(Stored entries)
────────

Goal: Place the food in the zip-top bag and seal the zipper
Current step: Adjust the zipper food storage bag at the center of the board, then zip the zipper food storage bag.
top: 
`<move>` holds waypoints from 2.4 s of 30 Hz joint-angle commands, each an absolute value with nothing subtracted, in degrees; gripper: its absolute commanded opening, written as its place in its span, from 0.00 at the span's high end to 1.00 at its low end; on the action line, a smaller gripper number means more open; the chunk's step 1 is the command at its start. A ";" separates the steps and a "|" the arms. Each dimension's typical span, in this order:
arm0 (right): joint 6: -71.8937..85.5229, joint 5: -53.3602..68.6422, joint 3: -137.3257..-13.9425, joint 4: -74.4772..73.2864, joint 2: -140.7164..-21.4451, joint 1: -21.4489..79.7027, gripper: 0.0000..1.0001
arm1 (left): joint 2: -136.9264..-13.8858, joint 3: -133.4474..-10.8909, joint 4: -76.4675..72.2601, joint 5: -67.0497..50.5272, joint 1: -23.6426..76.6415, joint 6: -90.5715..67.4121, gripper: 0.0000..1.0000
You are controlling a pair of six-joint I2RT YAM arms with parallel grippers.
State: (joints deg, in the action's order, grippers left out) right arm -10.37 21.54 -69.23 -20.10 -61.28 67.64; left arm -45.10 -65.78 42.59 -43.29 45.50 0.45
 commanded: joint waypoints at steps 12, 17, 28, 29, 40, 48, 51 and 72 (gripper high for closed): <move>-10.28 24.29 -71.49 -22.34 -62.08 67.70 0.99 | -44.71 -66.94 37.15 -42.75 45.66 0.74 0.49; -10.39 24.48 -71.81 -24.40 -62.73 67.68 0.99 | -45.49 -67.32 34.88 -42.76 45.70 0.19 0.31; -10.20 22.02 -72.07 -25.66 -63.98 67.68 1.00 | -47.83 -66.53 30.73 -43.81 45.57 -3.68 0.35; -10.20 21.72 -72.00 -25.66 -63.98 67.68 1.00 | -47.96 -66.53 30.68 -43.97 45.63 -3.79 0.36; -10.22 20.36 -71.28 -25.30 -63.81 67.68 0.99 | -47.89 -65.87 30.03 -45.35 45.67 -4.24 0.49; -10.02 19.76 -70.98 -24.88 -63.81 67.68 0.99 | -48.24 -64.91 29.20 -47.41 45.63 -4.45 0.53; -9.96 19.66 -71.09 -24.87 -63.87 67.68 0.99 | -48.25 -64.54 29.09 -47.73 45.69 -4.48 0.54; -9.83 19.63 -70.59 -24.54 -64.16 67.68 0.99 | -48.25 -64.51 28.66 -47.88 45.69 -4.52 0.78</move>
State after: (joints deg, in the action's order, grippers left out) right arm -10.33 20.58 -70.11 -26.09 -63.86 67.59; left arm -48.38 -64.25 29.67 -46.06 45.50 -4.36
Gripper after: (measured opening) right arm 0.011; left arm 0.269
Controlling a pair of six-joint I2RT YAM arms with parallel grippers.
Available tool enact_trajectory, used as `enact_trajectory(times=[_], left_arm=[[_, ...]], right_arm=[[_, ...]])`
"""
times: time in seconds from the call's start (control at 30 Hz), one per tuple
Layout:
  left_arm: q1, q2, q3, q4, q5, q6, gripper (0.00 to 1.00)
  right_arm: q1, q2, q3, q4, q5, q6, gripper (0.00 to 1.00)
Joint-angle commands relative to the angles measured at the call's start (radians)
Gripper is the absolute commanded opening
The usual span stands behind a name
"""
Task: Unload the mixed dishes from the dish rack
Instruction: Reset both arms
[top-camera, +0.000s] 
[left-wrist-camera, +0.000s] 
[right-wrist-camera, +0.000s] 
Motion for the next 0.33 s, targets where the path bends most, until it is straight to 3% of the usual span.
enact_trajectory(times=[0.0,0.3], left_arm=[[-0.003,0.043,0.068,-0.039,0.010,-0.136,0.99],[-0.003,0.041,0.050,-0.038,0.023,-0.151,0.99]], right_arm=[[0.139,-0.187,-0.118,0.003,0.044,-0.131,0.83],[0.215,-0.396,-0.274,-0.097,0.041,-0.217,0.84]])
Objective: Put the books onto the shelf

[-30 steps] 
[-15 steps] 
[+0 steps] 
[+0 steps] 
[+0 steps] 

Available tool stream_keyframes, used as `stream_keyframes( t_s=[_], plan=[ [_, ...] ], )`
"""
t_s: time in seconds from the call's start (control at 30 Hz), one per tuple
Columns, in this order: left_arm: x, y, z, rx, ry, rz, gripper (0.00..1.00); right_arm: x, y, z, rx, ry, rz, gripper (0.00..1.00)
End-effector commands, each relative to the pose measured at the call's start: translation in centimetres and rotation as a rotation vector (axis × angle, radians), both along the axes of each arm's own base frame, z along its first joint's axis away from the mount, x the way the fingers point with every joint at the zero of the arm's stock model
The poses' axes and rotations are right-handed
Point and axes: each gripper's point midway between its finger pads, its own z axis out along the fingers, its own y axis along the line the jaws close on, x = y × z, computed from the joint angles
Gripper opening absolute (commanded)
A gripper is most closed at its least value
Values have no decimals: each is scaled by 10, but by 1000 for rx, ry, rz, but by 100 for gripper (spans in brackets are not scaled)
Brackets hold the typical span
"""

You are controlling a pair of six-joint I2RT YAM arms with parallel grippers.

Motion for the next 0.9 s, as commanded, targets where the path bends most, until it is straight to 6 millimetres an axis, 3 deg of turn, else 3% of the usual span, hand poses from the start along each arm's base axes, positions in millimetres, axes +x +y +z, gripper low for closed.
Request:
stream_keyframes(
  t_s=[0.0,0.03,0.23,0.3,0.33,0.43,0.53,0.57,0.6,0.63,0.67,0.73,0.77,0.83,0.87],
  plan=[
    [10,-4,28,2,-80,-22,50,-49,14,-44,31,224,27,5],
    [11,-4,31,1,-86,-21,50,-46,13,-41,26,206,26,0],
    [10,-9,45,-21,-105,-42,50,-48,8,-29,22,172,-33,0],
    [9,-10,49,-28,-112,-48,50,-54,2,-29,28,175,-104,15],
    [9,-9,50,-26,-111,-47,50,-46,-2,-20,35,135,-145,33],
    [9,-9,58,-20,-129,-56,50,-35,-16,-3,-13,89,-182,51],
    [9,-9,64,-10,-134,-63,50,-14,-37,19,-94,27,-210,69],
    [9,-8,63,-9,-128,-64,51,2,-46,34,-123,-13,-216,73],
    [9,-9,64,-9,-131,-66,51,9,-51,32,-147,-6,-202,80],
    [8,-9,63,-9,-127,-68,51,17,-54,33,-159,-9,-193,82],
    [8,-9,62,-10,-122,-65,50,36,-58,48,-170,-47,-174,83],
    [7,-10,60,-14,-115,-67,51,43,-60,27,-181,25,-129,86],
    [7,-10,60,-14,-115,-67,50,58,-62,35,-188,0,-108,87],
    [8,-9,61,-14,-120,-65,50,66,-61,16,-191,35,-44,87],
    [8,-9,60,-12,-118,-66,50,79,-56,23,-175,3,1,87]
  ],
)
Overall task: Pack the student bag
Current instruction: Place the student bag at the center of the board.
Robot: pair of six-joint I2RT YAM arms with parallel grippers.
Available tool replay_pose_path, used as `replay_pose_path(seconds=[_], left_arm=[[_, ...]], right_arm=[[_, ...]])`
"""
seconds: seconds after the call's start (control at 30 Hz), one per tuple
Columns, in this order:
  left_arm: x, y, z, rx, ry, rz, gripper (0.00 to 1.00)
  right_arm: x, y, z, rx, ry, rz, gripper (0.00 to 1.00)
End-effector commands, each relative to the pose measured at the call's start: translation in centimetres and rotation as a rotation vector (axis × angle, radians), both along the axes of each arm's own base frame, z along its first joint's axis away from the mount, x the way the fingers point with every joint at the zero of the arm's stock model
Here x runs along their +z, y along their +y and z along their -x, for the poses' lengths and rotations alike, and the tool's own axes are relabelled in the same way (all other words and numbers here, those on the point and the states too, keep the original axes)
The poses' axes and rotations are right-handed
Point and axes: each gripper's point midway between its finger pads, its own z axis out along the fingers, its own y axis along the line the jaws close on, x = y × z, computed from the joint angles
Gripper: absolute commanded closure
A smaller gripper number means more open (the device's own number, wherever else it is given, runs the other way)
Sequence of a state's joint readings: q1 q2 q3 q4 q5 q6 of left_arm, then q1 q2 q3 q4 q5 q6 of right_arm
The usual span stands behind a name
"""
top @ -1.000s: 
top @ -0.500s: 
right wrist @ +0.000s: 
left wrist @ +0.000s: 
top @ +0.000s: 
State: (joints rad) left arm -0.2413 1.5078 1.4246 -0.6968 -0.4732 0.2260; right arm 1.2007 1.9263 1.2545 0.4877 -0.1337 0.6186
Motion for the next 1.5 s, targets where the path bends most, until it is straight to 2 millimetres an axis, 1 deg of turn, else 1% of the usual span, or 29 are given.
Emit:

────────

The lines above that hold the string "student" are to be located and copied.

## REPLY
Overall task: Pack the student bag
Current instruction: Place the student bag at the center of the board.

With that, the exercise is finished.